It's probably because I started as a bookseller in 1990 or thereabouts, and the full wave of Vintage Contemporaries was under way, but I've always had a soft spot for this series and its authors. Seeing the above picture that leads off the article at Talking Covers made me wish all over again for a full set of them on my bookshelves.
This comprehensive look back at the origins of the series - with stories from some of the authors, editors, designers, and artists - captures the magic, the lightning that struck, and the passion of everyone involved.
The line was a mix of reprints and originals, and nearly thirty years later the checklist found in the back of the books reads like a ballot for some Cooperstown of late-20th Century fiction.
Vintage Contemporaries is always in the back of my mind when I'm trying to sell some new series from one of my publishers to a bookstore. I'll probably never be involved in anything quite so wonderful - giants no longer walk the earth after all1 - but that shouldn't stop us from trying to make it happen, should it?

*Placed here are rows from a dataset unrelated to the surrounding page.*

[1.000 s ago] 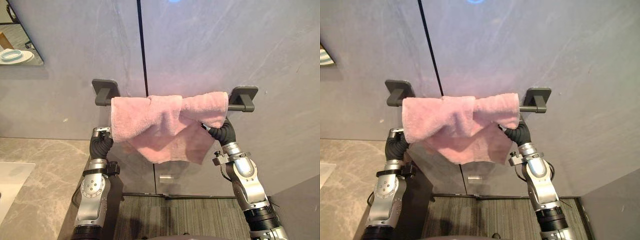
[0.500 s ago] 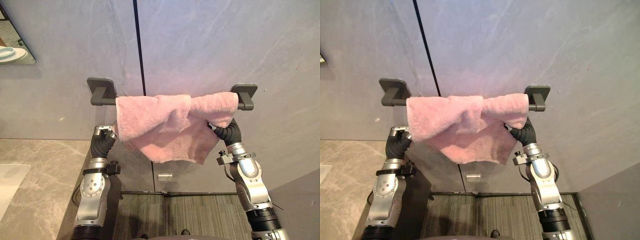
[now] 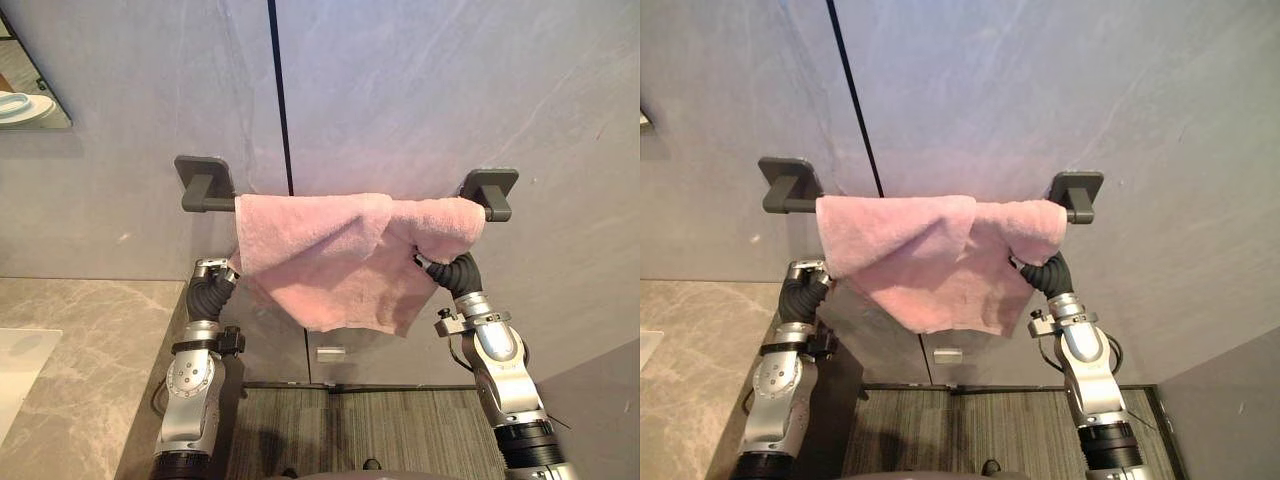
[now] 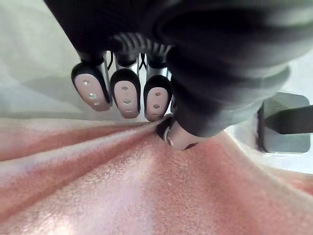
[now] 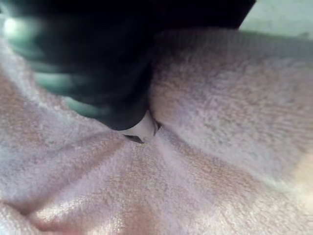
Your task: Organize washtable
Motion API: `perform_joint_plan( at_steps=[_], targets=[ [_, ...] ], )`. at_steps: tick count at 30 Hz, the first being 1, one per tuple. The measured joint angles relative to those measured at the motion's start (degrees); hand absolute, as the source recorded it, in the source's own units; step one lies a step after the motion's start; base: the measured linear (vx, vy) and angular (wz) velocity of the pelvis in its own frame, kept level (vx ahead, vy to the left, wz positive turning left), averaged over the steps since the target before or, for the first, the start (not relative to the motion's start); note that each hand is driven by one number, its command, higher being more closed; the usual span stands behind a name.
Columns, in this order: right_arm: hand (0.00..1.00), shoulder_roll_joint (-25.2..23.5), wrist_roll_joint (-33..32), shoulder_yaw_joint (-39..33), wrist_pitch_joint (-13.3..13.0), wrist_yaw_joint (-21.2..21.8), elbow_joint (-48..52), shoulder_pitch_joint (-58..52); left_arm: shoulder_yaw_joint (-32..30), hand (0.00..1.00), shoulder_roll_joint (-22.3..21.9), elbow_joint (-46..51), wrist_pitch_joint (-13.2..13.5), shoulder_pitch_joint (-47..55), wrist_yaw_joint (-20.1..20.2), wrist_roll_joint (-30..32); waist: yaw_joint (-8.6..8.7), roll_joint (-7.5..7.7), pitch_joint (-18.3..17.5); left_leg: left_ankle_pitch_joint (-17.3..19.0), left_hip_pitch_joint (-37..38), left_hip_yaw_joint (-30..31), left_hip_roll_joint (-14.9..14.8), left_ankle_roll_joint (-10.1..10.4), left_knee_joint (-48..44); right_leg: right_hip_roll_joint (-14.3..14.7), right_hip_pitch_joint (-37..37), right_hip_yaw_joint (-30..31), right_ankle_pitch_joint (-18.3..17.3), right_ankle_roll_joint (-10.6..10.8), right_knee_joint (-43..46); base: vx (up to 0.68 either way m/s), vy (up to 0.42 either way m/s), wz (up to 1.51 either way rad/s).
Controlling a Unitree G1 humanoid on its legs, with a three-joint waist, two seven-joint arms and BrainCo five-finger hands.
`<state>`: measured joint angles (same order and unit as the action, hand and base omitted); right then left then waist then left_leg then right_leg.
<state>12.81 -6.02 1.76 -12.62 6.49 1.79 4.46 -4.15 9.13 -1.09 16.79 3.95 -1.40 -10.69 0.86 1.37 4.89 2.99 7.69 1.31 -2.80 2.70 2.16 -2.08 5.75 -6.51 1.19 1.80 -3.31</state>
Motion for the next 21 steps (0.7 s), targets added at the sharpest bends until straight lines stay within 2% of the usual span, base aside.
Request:
perform_joint_plan(
  at_steps=[9,16,17,20,21],
  targets=[
    [1.0,0.05,2.37,1.19,-0.66,-0.11,-0.94,-0.98,-0.02,1.0,0.03,-5.73,0.16,0.09,-0.11,-0.68,-0.05,0.49,0.16,0.08,-0.82,0.17,-0.1,-0.09,-0.04,-0.01,-0.26,-0.19,-0.28,0.01,0.1,0.0,0.0,0.01],
    [1.0,0.04,3.94,1.54,-1.04,-0.36,-1.13,-1.74,0.7,1.0,0.02,-8.02,0.0,1.32,-0.07,-1.01,-0.09,1.9,0.19,0.18,-0.99,0.14,-0.1,-0.2,-0.08,-0.08,-1.41,-0.05,-1.53,0.08,2.2,0.0,0.0,0.0],
    [0.0,0.03,3.94,1.56,-1.05,-0.39,-1.14,-1.79,0.97,1.0,0.01,-8.25,0.0,1.33,-0.08,-1.01,-0.1,1.91,0.18,0.18,-1.0,0.13,-0.1,-0.21,-0.08,-0.11,-1.43,-0.05,-1.54,0.1,2.23,0.0,0.0,0.0],
    [0.0,0.01,3.97,1.59,-1.02,-0.6,-2.38,-1.96,1.84,1.0,-0.06,-9.7,-0.04,1.37,-0.07,-1.01,-0.13,1.94,0.17,0.19,-1.05,0.06,-0.1,-0.22,-0.09,-0.15,-1.63,0.08,-1.59,0.13,2.44,-0.01,0.001,0.0],
    [0.0,0.01,4.09,1.57,-0.87,-0.92,-3.14,-2.11,1.85,0.0,-0.06,-9.89,-0.08,1.71,-0.07,-1.01,-0.12,1.93,0.17,0.19,-1.06,0.06,-0.12,-0.23,-0.11,-0.14,-1.71,0.09,-1.65,0.14,2.59,0.0,0.0,0.0]
  ],
)
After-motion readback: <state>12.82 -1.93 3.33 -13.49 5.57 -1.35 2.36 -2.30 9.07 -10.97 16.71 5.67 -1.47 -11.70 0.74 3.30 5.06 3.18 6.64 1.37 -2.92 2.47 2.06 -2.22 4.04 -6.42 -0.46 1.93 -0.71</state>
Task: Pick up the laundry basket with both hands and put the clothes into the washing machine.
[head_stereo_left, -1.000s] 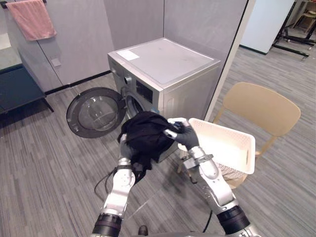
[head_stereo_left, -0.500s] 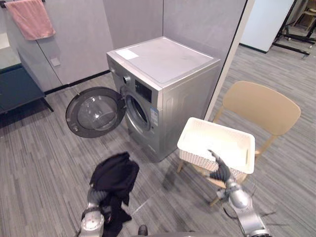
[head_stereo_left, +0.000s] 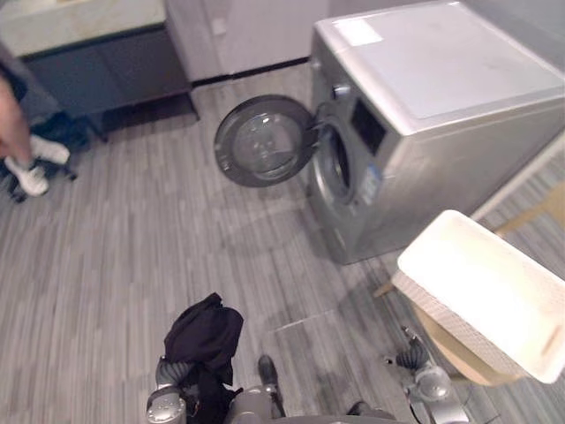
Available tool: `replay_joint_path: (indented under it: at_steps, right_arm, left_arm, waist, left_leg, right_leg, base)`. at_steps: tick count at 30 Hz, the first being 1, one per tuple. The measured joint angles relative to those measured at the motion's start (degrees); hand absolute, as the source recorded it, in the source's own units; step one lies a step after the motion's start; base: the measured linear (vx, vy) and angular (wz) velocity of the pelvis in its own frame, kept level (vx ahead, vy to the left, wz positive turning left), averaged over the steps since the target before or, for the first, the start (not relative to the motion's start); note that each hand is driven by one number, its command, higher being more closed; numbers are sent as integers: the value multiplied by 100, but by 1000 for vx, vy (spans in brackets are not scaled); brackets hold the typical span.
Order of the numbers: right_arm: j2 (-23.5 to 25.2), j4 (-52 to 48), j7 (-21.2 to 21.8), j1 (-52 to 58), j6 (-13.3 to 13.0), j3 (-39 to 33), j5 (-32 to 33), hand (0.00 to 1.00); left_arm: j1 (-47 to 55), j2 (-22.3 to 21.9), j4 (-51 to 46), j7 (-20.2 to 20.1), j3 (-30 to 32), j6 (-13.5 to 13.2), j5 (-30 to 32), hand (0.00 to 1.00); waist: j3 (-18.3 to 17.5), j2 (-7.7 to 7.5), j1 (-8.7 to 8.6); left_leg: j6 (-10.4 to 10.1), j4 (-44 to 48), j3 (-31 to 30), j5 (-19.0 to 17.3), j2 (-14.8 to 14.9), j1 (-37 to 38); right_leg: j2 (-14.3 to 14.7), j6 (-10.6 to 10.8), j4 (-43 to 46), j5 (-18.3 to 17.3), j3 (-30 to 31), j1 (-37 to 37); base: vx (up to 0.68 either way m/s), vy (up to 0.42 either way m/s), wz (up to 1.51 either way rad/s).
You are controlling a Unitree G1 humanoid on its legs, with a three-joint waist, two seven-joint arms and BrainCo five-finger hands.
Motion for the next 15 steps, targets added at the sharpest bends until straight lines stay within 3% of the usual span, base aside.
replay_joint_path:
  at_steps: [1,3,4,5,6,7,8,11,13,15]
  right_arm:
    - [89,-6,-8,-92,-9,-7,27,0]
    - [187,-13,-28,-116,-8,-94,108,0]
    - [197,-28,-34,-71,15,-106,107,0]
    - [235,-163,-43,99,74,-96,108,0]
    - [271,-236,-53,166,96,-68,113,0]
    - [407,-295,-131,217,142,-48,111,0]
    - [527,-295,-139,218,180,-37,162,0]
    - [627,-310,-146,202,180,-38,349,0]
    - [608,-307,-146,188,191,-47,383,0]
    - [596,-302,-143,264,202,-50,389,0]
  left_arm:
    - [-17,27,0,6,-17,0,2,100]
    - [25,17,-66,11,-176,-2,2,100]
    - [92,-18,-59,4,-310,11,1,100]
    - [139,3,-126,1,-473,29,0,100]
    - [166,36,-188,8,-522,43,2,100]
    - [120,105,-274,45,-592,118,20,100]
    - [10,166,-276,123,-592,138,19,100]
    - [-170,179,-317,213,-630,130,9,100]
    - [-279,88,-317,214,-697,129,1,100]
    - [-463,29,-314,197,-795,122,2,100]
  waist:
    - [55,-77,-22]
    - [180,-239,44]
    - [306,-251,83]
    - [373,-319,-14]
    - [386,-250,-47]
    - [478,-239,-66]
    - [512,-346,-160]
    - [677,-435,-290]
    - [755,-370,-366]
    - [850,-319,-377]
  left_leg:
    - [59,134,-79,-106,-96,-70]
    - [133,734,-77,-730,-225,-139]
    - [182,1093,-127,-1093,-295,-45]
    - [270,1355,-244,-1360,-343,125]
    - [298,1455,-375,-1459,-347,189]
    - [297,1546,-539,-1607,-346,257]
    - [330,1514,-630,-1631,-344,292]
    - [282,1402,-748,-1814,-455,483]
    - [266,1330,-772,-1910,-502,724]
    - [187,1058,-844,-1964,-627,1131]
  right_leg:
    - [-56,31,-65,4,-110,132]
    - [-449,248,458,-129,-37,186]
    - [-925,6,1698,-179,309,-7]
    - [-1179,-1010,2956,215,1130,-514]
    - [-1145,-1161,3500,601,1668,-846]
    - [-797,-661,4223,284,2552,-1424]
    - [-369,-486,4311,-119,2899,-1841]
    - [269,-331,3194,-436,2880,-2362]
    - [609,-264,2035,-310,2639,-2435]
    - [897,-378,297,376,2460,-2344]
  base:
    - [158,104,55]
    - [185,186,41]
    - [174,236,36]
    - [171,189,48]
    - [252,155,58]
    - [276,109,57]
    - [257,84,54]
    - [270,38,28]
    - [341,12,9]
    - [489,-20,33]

Go there now: Talking Covers: Vintage Contemporaries
"God, remember Vintage Contemporaries? When I was a teen ... anything with that spine went to the top of the list."bit.ly/QmXwp0— Maud Newton (@maudnewton) September 13, 2012
1 Sentimental footnote: Years after making the acquaintance of literary heroes like Richard Russo, Richard Ford, Michael Tolkin, Jay McInerney, Don DeLillo and Mary Gaitskill in their Vintage Contemporary editions, and breathlessly taking in the 1980s/1990s NYC publishing scene from afar via articles like this one about Jay and Bret and the young editorial turks like Gary Fisketjon and Morgan Entrekin, it was a little bit mind-blowing to attend my first PGW sales conference and find myself elbow-to-elbow chatting about the upcoming Grove/Atlantic list's strengths with Morgan Entrekin himself. I had that heady, sound-sucked-out-of-the-room, dizzying wobble that would be familiar to mortals who accidentally wandered onto Mount Olympus.